Sunday, February 9, 2014

Shalom Slalom and Lots of Lutz

Imagine whizzing down your favorite icy freeway at 80 mph with speed bumps and mandatory lane changes. Don’t try it without a note from your mother. You must have bravado, strength, agility and a touch of self-destructiveness. I shall never understand the impulse to stare down death to feel alive, or more alive than the rest of us mere mortals. So it goes with giant slaloms and moguls.

Is it Mt. Olympus they are racing down after consorting with the gods? Maybe they pass Sisyphus on his way up. It looks life and death to me but not to Norwegians or Alpine skiers who probably regard the steepest slope as little more than a hill of beans.

As for the Lutz it involves reaching back, vaulting and rotating but on the outside rather than inside of the skate. A trained eye is alert to a mere flip which cheats by turning on the inside of the skate. This has become known as the Flutz. I now know more than I did twelve seconds ago.

Being a world-class Klutz I can’t imagine a Lutz. But I honor and respect all the athletes from 80 countries. Every one of them doing things I’ve never tried from skiers to skaters to sledders….even the three-time lugers who give mortality the finger at 96 mph.

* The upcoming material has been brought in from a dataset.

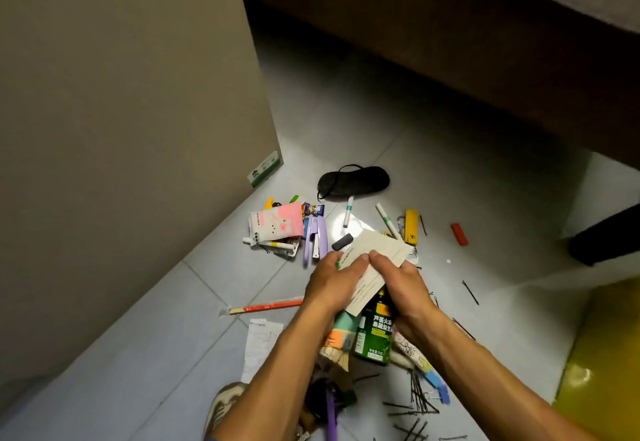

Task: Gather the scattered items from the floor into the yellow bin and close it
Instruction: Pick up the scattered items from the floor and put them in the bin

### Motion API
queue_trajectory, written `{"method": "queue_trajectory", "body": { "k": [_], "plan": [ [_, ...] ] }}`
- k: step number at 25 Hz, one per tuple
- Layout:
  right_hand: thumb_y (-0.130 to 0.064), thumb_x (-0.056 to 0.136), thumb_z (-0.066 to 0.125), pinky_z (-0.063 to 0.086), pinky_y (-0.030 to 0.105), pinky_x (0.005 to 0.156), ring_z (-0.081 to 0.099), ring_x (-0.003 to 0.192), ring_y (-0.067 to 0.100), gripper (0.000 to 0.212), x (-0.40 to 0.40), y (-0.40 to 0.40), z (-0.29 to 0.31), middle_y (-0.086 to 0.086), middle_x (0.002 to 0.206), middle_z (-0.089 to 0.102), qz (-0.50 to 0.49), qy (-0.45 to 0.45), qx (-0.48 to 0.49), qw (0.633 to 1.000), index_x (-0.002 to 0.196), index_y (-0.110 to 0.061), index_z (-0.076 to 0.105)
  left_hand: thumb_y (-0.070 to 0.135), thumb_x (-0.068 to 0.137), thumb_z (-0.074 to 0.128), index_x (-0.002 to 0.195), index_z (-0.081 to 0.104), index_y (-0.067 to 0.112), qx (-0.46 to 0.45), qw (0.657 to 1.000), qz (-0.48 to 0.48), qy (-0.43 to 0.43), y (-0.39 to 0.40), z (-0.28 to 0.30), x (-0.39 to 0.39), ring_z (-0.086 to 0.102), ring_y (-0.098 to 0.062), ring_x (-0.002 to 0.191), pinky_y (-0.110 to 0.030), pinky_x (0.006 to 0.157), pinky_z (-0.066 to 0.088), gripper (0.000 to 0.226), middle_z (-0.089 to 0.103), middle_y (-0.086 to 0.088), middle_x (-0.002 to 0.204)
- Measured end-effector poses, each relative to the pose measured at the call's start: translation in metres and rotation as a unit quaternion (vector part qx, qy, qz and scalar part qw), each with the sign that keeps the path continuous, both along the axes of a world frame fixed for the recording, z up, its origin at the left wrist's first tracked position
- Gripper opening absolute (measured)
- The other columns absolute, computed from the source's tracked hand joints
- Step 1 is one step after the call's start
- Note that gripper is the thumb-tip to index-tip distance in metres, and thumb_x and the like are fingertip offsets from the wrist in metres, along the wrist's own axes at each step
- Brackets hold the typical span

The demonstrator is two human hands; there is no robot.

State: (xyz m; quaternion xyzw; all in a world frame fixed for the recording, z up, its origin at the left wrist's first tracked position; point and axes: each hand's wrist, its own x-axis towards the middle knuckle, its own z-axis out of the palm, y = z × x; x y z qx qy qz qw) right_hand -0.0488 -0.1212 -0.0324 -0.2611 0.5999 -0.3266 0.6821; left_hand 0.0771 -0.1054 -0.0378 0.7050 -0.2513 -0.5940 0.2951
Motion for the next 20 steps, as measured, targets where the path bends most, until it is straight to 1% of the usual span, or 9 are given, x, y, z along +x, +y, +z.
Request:
{"method": "queue_trajectory", "body": {
  "k": [2, 5, 6, 9, 12, 15, 16, 18, 20],
  "plan": [
    [-0.022, 0.093, 0.062, 0.061, 0.038, 0.066, 0.074, 0.077, 0.034, 0.023, -0.018, 0.004, 0.029, 0.02, 0.089, 0.075, -0.027, 0.001, -0.01, 1.0, 0.106, -0.003, 0.065, 0.059, 0.078, 0.065, 0.107, 0.061, 0.031, -0.004, 1.0, -0.015, 0.017, 0.0, 0.028, -0.02, 0.074, -0.017, 0.079, -0.037, 0.071, 0.062, 0.041, 0.076, 0.003, 0.092],
    [-0.017, 0.093, 0.061, 0.06, 0.036, 0.064, 0.073, 0.072, 0.029, 0.022, -0.057, 0.014, 0.075, 0.018, 0.085, 0.075, -0.072, -0.009, -0.042, 0.996, 0.107, 0.0, 0.065, 0.057, 0.081, 0.063, 0.103, 0.063, 0.029, -0.038, 0.997, -0.051, 0.034, 0.002, 0.073, -0.061, 0.074, -0.013, 0.069, -0.026, 0.054, 0.056, 0.035, 0.076, 0.005, 0.08],
    [-0.016, 0.093, 0.061, 0.06, 0.035, 0.063, 0.073, 0.07, 0.027, 0.021, -0.074, 0.018, 0.091, 0.016, 0.083, 0.076, -0.093, -0.01, -0.058, 0.994, 0.106, 0.0, 0.065, 0.055, 0.082, 0.064, 0.104, 0.064, 0.027, -0.052, 0.996, -0.06, 0.042, 0.002, 0.086, -0.079, 0.074, -0.012, 0.066, -0.023, 0.051, 0.053, 0.035, 0.076, 0.004, 0.079],
    [-0.017, 0.092, 0.062, 0.062, 0.04, 0.068, 0.075, 0.076, 0.029, 0.018, -0.136, 0.037, 0.128, 0.014, 0.085, 0.077, -0.156, 0.003, -0.089, 0.984, 0.103, -0.004, 0.066, 0.054, 0.08, 0.066, 0.103, 0.064, 0.025, -0.092, 0.987, -0.118, 0.063, 0.006, 0.121, -0.142, 0.073, -0.011, 0.064, -0.022, 0.05, 0.052, 0.036, 0.076, 0.004, 0.077],
    [-0.021, 0.092, 0.064, 0.061, 0.038, 0.062, 0.075, 0.077, 0.029, 0.016, -0.219, 0.071, 0.151, 0.012, 0.086, 0.077, -0.243, 0.026, -0.104, 0.964, 0.102, -0.01, 0.066, 0.059, 0.079, 0.064, 0.103, 0.063, 0.026, -0.119, 0.969, -0.209, 0.058, 0.023, 0.146, -0.227, 0.073, -0.015, 0.074, -0.03, 0.06, 0.057, 0.04, 0.075, 0.003, 0.084],
    [-0.02, 0.091, 0.064, 0.059, 0.038, 0.066, 0.075, 0.081, 0.03, 0.021, -0.294, 0.103, 0.16, 0.012, 0.092, 0.077, -0.32, 0.056, -0.118, 0.938, 0.109, -0.009, 0.066, 0.058, 0.08, 0.062, 0.109, 0.062, 0.023, -0.134, 0.947, -0.288, 0.048, 0.041, 0.158, -0.309, 0.07, -0.02, 0.09, -0.041, 0.082, 0.059, 0.045, 0.071, -0.001, 0.102],
    [-0.019, 0.091, 0.064, 0.059, 0.038, 0.067, 0.075, 0.081, 0.029, 0.022, -0.315, 0.109, 0.162, 0.013, 0.093, 0.077, -0.339, 0.067, -0.12, 0.931, 0.11, -0.008, 0.067, 0.057, 0.081, 0.062, 0.111, 0.062, 0.021, -0.133, 0.942, -0.305, 0.05, 0.045, 0.159, -0.333, 0.069, -0.021, 0.093, -0.043, 0.087, 0.057, 0.047, 0.07, -0.002, 0.106],
    [-0.019, 0.091, 0.065, 0.059, 0.038, 0.068, 0.074, 0.078, 0.028, 0.02, -0.351, 0.115, 0.162, 0.014, 0.093, 0.076, -0.373, 0.09, -0.123, 0.915, 0.107, -0.007, 0.068, 0.054, 0.082, 0.063, 0.116, 0.061, 0.02, -0.136, 0.935, -0.324, 0.05, 0.048, 0.164, -0.371, 0.067, -0.022, 0.097, -0.042, 0.091, 0.055, 0.048, 0.068, -0.002, 0.112],
    [-0.023, 0.092, 0.063, 0.059, 0.043, 0.075, 0.073, 0.08, 0.027, 0.016, -0.382, 0.112, 0.159, 0.014, 0.098, 0.075, -0.387, 0.142, -0.134, 0.901, 0.101, -0.011, 0.068, 0.052, 0.087, 0.058, 0.13, 0.053, 0.023, -0.144, 0.927, -0.344, 0.048, 0.044, 0.165, -0.394, 0.062, -0.023, 0.108, -0.043, 0.096, 0.052, 0.052, 0.061, -0.001, 0.128]
  ]
}}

The winter Olympics is both a coming together and a coming apart; a gathering of nations with good will and friendship and a fierce exercise in nationalism. Better to compete than blow each other up.

The opening ceremony was both buoyant and flamboyant. (Ras)Putin strutted his stuff with a pageant of Russian history and cultural heritage. We got the white-washed Disneyfied version minus serfs, pogroms, purges, gulags, Stalin or Lenin but that's all right. We couldn’t expect any better from the Texas school board’s redacted version of American history. Putin was hardly recognizable with his shirt on. I almost expected him to jump out of the stands bare-chested and wrestle a Siberian tiger. In fact earlier in the week he was photographed cradling a leopard.

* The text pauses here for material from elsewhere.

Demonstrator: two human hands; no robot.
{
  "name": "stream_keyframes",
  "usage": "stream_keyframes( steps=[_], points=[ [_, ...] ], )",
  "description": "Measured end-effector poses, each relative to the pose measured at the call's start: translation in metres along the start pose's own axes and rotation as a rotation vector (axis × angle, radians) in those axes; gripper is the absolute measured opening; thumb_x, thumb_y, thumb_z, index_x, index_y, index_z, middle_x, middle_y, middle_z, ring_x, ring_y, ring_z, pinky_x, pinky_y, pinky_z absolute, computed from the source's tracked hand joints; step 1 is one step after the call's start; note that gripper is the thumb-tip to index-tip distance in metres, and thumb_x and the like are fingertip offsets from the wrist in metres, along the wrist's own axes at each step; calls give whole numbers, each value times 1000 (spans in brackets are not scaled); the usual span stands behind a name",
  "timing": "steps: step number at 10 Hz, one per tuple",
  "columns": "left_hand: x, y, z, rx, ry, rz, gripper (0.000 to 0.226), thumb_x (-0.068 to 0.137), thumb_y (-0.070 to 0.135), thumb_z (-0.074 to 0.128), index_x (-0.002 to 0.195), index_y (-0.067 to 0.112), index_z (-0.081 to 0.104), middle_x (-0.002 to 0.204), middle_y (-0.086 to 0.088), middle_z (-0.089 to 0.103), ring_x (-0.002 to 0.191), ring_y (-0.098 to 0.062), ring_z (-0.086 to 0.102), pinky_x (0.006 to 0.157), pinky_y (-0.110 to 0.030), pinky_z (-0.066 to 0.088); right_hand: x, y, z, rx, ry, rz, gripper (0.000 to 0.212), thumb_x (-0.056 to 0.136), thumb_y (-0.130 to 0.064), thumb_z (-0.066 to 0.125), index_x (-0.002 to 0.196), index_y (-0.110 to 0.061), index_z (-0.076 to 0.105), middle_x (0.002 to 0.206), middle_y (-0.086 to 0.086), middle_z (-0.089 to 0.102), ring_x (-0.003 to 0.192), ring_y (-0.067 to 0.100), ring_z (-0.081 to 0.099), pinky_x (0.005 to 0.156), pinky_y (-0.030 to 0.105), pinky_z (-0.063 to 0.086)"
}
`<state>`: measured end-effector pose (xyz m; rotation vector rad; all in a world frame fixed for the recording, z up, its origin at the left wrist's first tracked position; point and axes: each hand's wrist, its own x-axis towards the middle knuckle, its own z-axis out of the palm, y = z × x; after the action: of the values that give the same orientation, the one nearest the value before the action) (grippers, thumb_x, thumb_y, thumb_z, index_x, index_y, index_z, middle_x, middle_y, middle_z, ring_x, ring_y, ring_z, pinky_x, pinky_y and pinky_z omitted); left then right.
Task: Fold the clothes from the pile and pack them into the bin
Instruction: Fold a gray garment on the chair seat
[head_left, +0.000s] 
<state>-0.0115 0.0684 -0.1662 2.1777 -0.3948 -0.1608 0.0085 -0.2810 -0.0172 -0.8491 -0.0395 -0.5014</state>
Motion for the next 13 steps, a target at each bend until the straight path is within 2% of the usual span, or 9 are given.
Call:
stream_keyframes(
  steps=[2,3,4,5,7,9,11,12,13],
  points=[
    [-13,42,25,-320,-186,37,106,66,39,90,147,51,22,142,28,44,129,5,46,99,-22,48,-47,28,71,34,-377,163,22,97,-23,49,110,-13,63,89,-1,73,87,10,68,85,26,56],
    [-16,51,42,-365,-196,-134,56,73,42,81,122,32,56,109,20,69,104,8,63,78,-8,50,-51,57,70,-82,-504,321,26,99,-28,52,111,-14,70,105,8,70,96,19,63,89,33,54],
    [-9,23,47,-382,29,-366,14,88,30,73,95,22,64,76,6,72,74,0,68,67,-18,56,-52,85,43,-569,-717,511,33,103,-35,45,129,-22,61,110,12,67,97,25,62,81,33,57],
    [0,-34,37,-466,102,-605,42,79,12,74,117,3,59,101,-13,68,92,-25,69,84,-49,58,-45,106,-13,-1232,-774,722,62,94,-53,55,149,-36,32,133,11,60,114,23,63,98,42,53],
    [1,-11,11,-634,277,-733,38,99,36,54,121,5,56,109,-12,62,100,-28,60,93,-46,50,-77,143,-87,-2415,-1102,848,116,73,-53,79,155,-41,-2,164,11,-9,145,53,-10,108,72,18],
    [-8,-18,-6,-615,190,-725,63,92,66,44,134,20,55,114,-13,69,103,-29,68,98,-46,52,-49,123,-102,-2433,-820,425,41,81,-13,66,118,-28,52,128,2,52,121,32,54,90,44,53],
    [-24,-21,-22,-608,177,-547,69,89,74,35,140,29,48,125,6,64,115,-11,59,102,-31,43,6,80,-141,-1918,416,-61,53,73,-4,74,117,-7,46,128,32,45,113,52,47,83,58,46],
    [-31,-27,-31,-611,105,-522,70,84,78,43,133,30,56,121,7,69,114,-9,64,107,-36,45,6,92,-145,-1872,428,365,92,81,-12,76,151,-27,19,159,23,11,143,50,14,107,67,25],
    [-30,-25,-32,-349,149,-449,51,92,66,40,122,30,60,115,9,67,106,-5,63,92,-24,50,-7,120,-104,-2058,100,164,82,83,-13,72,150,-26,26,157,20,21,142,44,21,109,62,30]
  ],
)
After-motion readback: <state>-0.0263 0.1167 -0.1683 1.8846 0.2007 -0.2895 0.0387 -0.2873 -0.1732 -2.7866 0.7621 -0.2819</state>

Aside from power on display we were treated to references from the Russian pen of Pushkin the playwrights and novelists. It was topped off by ballet dancers choreographed with artistry and technological brilliance.

From where I sit transfixed on the couch watching the human body extend itself twisting, speeding, soaring beyond the imaginable everyone looks like a perfect ten. I don't want to hear about the ice dancer who performed with grace and verve but her twizzle fizzled while I'm still having my razzle dazzled.